— Activity —
What you write must match exactly the lines from the one with "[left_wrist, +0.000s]" through the last line of the material below.

— Data to use —

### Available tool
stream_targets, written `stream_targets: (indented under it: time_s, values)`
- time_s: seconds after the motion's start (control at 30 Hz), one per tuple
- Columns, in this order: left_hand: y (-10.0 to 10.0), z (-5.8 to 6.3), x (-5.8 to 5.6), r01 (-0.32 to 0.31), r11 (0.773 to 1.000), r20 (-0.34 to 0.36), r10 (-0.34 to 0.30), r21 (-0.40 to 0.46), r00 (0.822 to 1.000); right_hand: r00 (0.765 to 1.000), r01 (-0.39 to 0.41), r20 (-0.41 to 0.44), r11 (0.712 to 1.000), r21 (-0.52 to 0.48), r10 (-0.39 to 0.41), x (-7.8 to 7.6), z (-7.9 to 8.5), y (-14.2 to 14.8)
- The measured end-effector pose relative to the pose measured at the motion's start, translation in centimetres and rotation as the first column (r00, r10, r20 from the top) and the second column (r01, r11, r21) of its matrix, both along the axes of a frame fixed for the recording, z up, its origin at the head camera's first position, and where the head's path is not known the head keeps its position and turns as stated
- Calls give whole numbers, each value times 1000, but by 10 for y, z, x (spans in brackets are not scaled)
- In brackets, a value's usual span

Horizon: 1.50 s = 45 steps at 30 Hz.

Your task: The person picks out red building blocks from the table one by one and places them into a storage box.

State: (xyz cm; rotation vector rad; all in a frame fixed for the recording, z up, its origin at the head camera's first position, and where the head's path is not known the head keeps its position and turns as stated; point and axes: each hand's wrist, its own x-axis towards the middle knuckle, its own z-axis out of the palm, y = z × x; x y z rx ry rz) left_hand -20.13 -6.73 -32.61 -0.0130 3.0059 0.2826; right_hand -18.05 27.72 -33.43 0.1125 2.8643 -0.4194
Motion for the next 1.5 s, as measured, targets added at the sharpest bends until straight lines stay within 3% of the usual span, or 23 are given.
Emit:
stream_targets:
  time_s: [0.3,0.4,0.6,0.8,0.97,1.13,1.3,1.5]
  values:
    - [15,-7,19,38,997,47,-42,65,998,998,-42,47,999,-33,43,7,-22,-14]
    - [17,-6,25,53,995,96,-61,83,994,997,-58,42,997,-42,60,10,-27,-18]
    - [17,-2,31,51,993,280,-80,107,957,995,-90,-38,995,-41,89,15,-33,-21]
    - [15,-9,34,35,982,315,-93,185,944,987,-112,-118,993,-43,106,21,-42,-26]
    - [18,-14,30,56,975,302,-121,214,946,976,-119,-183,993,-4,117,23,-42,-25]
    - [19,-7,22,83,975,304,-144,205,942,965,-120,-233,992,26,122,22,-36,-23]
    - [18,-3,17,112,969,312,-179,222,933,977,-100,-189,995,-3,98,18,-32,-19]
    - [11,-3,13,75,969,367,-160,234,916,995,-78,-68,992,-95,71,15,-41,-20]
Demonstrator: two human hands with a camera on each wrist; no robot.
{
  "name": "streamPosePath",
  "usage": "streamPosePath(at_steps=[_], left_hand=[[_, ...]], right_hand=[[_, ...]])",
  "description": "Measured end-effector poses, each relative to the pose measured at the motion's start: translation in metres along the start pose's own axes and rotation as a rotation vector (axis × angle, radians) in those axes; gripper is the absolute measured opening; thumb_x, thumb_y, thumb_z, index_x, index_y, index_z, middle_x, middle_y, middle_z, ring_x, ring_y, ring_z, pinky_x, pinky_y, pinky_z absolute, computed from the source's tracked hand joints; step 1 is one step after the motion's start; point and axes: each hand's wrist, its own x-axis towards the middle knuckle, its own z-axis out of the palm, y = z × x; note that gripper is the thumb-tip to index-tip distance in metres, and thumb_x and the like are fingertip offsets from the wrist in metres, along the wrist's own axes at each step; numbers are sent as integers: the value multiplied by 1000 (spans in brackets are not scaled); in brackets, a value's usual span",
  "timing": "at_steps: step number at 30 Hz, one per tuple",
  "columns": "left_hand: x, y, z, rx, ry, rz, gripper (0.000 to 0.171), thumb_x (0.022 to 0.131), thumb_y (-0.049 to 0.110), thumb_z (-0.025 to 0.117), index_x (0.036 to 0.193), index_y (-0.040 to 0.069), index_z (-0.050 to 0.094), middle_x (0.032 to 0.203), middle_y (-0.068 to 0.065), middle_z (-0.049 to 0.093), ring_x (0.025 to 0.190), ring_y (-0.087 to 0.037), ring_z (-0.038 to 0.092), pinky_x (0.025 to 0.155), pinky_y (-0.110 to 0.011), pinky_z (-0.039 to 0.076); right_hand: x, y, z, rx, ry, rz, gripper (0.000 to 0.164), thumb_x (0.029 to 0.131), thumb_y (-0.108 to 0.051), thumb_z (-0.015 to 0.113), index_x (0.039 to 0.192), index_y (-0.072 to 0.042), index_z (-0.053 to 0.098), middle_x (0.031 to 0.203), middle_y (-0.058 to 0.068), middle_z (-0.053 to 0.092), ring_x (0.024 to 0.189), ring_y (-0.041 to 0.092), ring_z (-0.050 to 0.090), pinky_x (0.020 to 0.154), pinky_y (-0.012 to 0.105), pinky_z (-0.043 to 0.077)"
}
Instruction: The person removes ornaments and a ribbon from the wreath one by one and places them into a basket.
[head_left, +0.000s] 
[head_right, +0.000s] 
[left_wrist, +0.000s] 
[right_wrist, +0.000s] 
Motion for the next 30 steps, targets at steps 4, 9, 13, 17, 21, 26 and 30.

— Response for this exercise —
[left_wrist, +0.000s] 
[right_wrist, +0.000s] 
Motion for the next 30 steps, targets at steps 4, 9, 13, 17, 21, 26 and 30.

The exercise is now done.